Araya koca koca şirketler, isimler girdi. Serbest bıraktıramadı.
Bu, savaşın geldiği noktayı gösteriyordu.
Çok kişi anlamadı. Ve bir gün ajanslara "Jeffrey Epstein öldü" haberi düştü. Öldü mü yoksa CIA'nın güvenli evinde mi tutuluyor bilmiyoruz. Ölmeme ihtimali ölme ihtimalinden fazla!
Devam...
Ayrıntılara girelim...
Sanırım TEMMUZ ayının 7'si gibi DERİN AMERİKA, Alman Deutsche Bank'ı hedefe koydu. Bu nokta inanılmaz önemliydi. Ancak hafızamızı tazeleyip tekrar BANKAYA gelmemiz gerekecek! Cezadan birkaç gün önce CIA'nın elinde olan EPSTEIN'ın kız arkadaşı Ghislaine Maxwell ele geçirildi!
Şaka gibi ama böyle oldu. Ve Ghislaine haliyle konuştu. Ve ALMAN Deutsche Bank'ı o anlattı... Sonrasında FIRTINA BAŞLADI...
Maxwell her şeyi ortaya dökünce ajanslara haber yağıyordu!

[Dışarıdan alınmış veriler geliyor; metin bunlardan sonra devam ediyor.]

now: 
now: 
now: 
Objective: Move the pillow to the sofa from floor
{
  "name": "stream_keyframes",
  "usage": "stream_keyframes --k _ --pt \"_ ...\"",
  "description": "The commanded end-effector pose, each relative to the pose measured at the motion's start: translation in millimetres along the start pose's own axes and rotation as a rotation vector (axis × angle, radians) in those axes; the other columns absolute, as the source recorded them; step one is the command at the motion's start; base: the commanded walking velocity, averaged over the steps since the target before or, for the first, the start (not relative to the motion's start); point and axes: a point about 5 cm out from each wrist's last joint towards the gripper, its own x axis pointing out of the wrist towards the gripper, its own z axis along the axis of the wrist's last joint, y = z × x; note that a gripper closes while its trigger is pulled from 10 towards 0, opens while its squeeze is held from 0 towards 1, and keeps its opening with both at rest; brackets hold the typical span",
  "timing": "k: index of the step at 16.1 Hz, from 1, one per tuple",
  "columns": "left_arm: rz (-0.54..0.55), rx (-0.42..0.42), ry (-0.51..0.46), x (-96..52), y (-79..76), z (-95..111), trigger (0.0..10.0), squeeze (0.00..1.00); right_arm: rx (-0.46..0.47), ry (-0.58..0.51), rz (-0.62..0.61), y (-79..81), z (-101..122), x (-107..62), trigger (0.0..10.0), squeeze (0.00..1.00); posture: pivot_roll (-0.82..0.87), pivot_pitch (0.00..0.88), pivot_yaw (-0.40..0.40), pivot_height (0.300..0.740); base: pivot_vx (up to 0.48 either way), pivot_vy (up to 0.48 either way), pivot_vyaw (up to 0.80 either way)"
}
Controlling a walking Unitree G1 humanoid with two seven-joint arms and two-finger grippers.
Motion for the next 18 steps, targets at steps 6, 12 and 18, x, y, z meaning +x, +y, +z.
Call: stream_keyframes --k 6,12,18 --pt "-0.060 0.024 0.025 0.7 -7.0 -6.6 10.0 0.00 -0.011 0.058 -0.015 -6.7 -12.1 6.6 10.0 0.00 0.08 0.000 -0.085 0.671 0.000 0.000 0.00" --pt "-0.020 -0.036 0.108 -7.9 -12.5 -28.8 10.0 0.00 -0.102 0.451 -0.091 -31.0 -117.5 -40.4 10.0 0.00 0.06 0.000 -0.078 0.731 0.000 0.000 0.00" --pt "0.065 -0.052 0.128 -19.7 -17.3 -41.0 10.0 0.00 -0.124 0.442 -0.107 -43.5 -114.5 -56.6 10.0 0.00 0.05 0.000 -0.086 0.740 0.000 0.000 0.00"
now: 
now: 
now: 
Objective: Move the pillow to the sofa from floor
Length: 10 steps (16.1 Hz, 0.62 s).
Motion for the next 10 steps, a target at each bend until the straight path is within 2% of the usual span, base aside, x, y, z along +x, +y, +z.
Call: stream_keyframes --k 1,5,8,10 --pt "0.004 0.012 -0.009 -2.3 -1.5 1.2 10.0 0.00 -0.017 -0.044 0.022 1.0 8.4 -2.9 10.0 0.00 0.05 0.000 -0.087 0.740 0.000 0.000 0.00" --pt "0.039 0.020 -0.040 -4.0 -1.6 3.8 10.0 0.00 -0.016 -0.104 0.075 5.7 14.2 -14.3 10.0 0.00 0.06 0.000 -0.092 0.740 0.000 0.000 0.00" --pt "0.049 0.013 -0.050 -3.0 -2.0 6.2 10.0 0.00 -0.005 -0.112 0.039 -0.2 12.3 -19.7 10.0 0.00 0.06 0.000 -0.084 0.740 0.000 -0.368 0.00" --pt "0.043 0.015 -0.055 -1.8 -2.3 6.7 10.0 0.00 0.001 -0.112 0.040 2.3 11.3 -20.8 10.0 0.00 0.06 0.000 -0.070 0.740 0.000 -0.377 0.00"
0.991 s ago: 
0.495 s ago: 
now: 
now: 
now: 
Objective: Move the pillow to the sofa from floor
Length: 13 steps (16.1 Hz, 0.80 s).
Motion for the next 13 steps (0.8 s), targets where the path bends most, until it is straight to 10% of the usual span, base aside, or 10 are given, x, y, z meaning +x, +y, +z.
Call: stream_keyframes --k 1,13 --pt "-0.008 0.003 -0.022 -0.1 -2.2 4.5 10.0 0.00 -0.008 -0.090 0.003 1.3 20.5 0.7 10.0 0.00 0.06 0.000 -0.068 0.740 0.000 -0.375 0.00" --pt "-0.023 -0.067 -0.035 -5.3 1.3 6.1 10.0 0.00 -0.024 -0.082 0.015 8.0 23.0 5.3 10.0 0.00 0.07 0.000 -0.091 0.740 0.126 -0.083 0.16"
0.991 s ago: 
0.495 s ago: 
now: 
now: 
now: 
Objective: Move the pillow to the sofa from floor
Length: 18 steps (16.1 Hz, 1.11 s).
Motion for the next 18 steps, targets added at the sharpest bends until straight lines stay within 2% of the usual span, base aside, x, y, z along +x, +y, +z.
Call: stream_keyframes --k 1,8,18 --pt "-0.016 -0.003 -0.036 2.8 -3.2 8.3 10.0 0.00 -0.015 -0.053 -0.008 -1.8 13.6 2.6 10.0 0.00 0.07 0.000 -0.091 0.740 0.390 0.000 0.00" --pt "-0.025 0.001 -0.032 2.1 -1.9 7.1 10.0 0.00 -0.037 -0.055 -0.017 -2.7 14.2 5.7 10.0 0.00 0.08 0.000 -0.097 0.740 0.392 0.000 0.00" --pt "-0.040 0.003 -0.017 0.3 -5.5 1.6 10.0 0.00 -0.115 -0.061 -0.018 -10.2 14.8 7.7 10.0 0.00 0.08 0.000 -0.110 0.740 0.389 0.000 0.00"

"Alman Deutsche Bank'a 150 milyon dolar ceza kesildi..." Gerekçe ise kız çocuklarına yönelik fuhuş ağı oluşturmakla suçlanan ve bulunduğu hapishanede öldüğü açıklanan ABD'li milyarder Jeffrey Epstein'in şüpheli para transferlerini tespit edememesiydi... Deutsche Bank Epstein'in milyonlarca dolarlık yüzlerce işlem yapmasına olanak sağladığı için suçlanıyordu. İddiaların arasında RUS modellerden oligarklara ve tanınmış işadamlarına kadar uzanan bir PARA hareketi vardı...
Peki gerçekte olan biten neydi?
Şimdi ona bakalım...
Önümüzdeki günler büyük bir savaşın habercisi olacak diye düşünürken, önemli bir atak Londra'dan geldi.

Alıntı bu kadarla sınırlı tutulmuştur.